» TASK OBJECTIVE
If an entry below contains an image, drop the image and retype the rest exactly.

[Records from a collection]
○ ○ ○ ○

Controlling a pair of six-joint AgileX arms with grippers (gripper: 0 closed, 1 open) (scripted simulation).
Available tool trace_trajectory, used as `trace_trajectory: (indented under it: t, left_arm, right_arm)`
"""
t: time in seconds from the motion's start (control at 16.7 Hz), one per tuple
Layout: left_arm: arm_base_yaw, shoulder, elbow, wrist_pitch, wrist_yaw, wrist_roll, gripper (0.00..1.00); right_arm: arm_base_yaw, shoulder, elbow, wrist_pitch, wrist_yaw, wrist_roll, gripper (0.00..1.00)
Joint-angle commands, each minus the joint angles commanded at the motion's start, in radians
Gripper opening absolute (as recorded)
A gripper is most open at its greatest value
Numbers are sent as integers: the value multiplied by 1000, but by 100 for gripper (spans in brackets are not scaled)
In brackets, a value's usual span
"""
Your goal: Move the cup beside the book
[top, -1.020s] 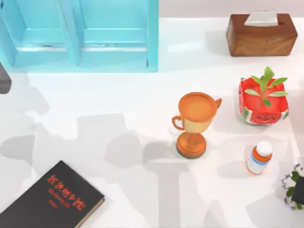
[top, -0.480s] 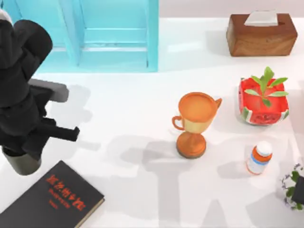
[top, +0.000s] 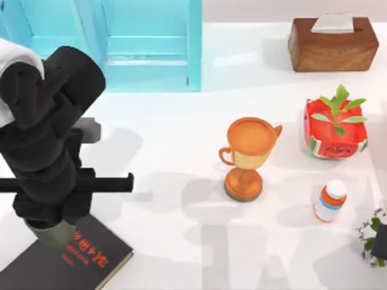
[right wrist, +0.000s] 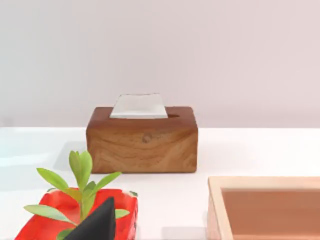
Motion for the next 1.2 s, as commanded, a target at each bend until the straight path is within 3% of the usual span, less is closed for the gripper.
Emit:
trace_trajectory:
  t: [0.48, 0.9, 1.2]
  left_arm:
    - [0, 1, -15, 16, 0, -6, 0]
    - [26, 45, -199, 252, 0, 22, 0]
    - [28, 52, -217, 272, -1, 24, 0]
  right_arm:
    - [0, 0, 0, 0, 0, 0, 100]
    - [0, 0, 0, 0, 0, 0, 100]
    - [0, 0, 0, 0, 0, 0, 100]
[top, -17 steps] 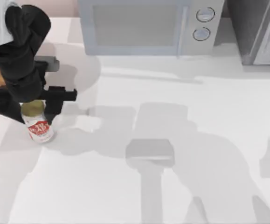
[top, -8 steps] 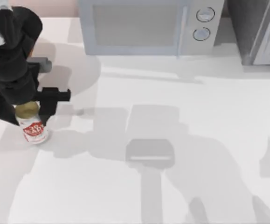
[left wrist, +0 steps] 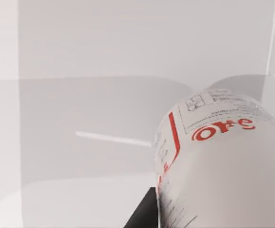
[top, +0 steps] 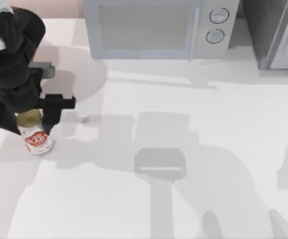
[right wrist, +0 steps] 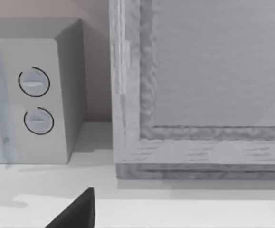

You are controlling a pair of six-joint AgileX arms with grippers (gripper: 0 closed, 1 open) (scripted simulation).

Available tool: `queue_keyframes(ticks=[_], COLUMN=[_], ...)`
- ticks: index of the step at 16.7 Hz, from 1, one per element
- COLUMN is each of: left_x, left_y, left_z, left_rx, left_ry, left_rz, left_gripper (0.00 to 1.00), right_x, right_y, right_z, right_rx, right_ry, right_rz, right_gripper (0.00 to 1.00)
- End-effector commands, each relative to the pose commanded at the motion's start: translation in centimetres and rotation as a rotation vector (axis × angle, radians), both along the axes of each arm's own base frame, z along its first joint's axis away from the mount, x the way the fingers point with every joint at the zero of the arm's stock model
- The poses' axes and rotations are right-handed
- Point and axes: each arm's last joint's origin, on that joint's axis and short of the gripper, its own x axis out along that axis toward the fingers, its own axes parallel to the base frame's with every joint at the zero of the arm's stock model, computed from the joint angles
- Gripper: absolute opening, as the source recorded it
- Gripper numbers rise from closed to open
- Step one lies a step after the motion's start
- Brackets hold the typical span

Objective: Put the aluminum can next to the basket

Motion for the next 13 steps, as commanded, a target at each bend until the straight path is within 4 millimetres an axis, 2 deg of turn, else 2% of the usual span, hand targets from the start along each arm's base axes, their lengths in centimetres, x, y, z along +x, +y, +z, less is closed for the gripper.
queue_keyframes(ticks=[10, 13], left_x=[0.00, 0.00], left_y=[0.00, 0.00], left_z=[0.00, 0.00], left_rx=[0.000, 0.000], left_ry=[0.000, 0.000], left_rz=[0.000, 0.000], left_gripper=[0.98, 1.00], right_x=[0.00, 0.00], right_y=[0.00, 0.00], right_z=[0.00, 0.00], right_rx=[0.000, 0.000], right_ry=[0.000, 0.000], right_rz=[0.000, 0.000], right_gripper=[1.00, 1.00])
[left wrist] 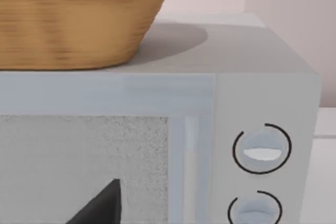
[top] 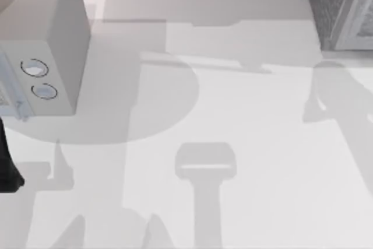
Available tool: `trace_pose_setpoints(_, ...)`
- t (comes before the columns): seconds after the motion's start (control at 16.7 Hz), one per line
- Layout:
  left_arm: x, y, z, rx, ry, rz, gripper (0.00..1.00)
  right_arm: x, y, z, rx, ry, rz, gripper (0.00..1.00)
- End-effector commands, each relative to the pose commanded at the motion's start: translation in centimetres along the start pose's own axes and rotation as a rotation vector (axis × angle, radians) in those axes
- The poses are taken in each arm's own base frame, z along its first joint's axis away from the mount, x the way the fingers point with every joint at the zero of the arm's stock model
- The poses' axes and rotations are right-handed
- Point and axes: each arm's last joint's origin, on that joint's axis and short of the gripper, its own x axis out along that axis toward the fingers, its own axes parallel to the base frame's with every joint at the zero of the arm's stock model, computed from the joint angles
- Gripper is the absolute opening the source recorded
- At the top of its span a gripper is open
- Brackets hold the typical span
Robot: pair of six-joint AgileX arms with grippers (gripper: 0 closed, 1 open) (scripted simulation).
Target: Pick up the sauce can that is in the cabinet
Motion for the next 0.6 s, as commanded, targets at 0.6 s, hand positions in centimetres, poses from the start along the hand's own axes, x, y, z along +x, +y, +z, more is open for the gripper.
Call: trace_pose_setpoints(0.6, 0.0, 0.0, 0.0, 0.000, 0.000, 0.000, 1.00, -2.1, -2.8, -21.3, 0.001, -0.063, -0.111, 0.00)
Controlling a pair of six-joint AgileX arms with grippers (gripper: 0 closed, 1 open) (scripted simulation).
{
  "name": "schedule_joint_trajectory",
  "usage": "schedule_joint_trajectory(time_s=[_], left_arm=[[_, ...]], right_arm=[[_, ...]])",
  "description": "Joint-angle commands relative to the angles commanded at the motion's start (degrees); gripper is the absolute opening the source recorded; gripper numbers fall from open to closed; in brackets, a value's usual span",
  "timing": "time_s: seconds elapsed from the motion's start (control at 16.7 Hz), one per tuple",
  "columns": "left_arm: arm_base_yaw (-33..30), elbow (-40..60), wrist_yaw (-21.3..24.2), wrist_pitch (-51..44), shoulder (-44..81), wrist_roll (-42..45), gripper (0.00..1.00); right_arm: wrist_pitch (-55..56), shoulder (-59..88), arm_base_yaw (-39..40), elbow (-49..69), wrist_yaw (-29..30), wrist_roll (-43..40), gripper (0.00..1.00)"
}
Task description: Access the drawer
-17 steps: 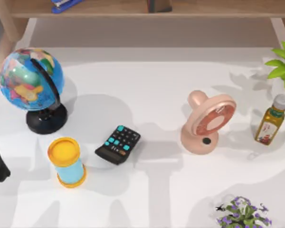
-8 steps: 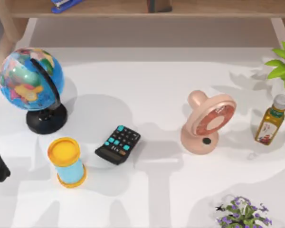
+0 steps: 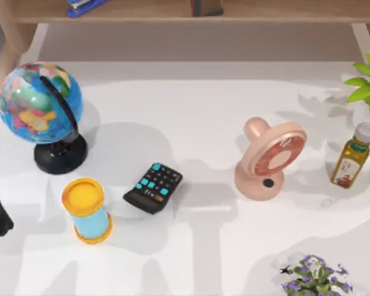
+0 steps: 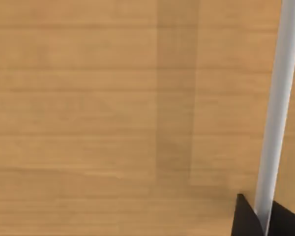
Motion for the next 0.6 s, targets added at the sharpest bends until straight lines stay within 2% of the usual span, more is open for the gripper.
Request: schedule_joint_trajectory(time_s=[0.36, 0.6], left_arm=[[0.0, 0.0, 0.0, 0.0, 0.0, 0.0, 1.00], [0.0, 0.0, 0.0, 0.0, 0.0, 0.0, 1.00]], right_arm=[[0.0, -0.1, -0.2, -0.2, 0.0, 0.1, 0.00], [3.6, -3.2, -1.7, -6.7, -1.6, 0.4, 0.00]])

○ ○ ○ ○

» EXERCISE RESULT
Controlling a pair of six-joint AgileX arms with grippers (gripper: 0 closed, 1 open) (scripted simulation).
Available tool trace_trajectory, used as `trace_trajectory: (indented under it: t, left_arm, right_arm)`
"""
t: time in seconds from the motion's start (control at 16.7 Hz), one per tuple
Layout: left_arm: arm_base_yaw, shoulder, elbow, wrist_pitch, wrist_yaw, wrist_roll, gripper (0.00..1.00); right_arm: arm_base_yaw, shoulder, elbow, wrist_pitch, wrist_yaw, wrist_roll, gripper (0.00..1.00)
Joint-angle commands, each minus the joint angles commanded at the motion's start, in radians
Gripper opening absolute (as recorded)
A gripper is most open at its greatest value
Numbers are sent as integers: the value multiplied by 1000, but by 100 for gripper (spans in brackets are not scaled)
In brackets, a value's usual span
"""
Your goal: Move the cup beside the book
[top, -1.020s] 
[top, -0.480s] 
[top, +0.000s] 
[right wrist, +0.000s] 
Motion for the next 1.2 s, as commanded, a target at each bend until the straight path is within 3% of the usual span, less is closed for the gripper.
Emit:
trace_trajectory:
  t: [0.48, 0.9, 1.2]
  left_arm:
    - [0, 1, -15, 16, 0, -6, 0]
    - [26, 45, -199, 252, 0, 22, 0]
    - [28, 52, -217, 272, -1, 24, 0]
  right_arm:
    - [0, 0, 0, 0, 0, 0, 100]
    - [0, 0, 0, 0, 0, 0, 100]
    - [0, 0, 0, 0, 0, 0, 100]
[top, -17 steps] 
[top, -8 steps] 
[left wrist, +0 steps] 
[top, +0 steps] 
[right wrist, +0 steps] 

You are controlling a pair of six-joint AgileX arms with grippers (gripper: 0 closed, 1 open) (scripted simulation).

Available tool: `queue_keyframes(ticks=[_], COLUMN=[_], ...)`
- ticks: index of the step at 16.7 Hz, from 1, one per element
- COLUMN is each of: left_x, left_y, left_z, left_rx, left_ry, left_rz, left_gripper (0.00 to 1.00), right_x, right_y, right_z, right_rx, right_ry, right_rz, right_gripper (0.00 to 1.00)
- End-effector commands, each relative to the pose commanded at the motion's start: translation in centimetres and rotation as a rotation vector (axis × angle, radians), both along the axes of each arm's own base frame, z along its first joint's axis away from the mount, x the way the fingers point with every joint at the zero of the arm's stock model
- The poses' axes and rotations are right-handed
- Point and axes: each arm's last joint's origin, on that joint's axis and short of the gripper, its own x axis out along that axis toward the fingers, its own axes parallel to the base frame's with every joint at the zero of the arm's stock model, computed from the joint angles
- Gripper: absolute opening, as the source recorded it
- Gripper numbers rise from closed to open
- Step one lies a step after the motion's start
- Brackets hold the typical span

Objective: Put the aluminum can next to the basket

Motion for the next 13 steps, as commanded, a target at each bend until the straight path is within 4 millimetres an axis, 2 deg of turn, else 2% of the usual span, hand targets from the start along each arm's base axes, their lengths in centimetres, x, y, z along +x, +y, +z, less is closed for the gripper.
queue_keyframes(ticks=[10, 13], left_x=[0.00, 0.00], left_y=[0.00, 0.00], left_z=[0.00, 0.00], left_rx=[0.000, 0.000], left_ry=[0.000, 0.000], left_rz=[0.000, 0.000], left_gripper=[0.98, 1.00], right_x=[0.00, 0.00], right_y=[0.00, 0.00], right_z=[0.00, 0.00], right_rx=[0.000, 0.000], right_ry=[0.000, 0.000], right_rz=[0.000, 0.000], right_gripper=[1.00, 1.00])
[left wrist] 
[top] 
Available tool: `trace_pose_setpoints(_, ...)`
- t (comes before the columns): seconds after the motion's start (control at 16.7 Hz), one per line
- Layout:
  left_arm: x, y, z, rx, ry, rz, gripper (0.00..1.00)
  right_arm: x, y, z, rx, ry, rz, gripper (0.00..1.00)
- End-effector commands, each relative to the pose commanded at the motion's start: translation in centimetres along the start pose's own axes and rotation as a rotation vector (axis × angle, radians) in those axes
- The poses are taken in each arm's own base frame, z along its first joint's axis away from the mount, x the way the fingers point with every joint at the zero of the arm's stock model
- The poses' axes and rotations are right-handed
- Point and axes: each arm's last joint's origin, on that joint's axis and short of the gripper, its own x axis out along that axis toward the fingers, its own axes parallel to the base frame's with every joint at the zero of the arm's stock model, computed from the joint angles
- Gripper is the absolute opening the source recorded
- At the top of its span a gripper is open
- Brackets hold the typical span
Robot: pair of six-joint AgileX arms with grippers (gripper: 0 closed, 1 open) (scripted simulation).
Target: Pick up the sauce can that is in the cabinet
Motion for the next 0.6 s, as commanded, targets at 0.6 s, hand positions in centimetres, poses from the start along the hand's own axes, x, y, z along +x, +y, +z, more is open for the gripper.
Call: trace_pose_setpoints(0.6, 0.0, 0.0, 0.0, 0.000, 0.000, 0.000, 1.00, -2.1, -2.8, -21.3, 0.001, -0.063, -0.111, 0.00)
Controlling a pair of six-joint AgileX arms with grippers (gripper: 0 closed, 1 open) (scripted simulation).
{
  "name": "schedule_joint_trajectory",
  "usage": "schedule_joint_trajectory(time_s=[_], left_arm=[[_, ...]], right_arm=[[_, ...]])",
  "description": "Joint-angle commands relative to the angles commanded at the motion's start (degrees); gripper is the absolute opening the source recorded; gripper numbers fall from open to closed; in brackets, a value's usual span",
  "timing": "time_s: seconds elapsed from the motion's start (control at 16.7 Hz), one per tuple",
  "columns": "left_arm: arm_base_yaw (-33..30), elbow (-40..60), wrist_yaw (-21.3..24.2), wrist_pitch (-51..44), shoulder (-44..81), wrist_roll (-42..45), gripper (0.00..1.00); right_arm: wrist_pitch (-55..56), shoulder (-59..88), arm_base_yaw (-39..40), elbow (-49..69), wrist_yaw (-29..30), wrist_roll (-43..40), gripper (0.00..1.00)"
}
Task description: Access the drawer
-17 steps: 
-8 steps: 
+0 steps: 
+0 steps: 
Motion for the next 0.6 s, targets added at the sharpest bends until straight lines stay within 2% of the usual span, more is open for the gripper.
Request: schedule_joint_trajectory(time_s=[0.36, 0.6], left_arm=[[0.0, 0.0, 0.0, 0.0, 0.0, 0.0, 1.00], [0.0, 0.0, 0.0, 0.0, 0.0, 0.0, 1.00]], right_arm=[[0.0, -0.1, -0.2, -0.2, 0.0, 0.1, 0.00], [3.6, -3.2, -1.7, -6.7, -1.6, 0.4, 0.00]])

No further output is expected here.